> **THE PROBLEM**:
Each line below with the string "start" should be copied.

DATA SHOWN: Begin

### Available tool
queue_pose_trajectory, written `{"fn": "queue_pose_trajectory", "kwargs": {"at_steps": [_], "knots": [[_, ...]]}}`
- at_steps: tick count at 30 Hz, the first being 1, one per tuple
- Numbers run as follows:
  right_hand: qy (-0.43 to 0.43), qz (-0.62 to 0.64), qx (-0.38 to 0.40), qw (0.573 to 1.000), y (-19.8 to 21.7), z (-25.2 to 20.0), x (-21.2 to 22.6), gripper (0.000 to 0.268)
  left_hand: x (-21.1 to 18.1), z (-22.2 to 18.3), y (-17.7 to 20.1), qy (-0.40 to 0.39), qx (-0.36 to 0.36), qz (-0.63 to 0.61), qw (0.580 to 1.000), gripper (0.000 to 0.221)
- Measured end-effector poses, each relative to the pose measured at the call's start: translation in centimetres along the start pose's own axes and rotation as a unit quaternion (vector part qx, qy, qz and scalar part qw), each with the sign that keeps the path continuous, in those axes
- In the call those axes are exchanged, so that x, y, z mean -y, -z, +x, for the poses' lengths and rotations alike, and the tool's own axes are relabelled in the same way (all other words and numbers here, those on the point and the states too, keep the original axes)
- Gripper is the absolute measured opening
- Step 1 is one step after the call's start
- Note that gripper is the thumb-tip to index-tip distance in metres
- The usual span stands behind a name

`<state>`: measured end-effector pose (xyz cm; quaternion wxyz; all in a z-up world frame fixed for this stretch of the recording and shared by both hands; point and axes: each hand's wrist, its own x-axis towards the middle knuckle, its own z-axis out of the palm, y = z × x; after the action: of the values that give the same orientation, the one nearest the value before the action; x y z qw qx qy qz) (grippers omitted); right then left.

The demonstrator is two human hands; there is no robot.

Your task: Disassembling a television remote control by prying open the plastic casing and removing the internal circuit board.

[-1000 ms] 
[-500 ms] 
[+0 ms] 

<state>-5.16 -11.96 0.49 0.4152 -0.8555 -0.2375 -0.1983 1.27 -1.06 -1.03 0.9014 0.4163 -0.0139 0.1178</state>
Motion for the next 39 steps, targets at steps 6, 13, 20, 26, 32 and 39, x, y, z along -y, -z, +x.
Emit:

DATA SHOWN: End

> **OUTPUT OF THE TASK**:
- Measured end-effector poses, each relative to the pose measured at the call's start: translation in centimetres along the start pose's own axes and rotation as a unit quaternion (vector part qx, qy, qz and scalar part qw), each with the sign that keeps the path continuous, in those axes
- Step 1 is one step after the call's start

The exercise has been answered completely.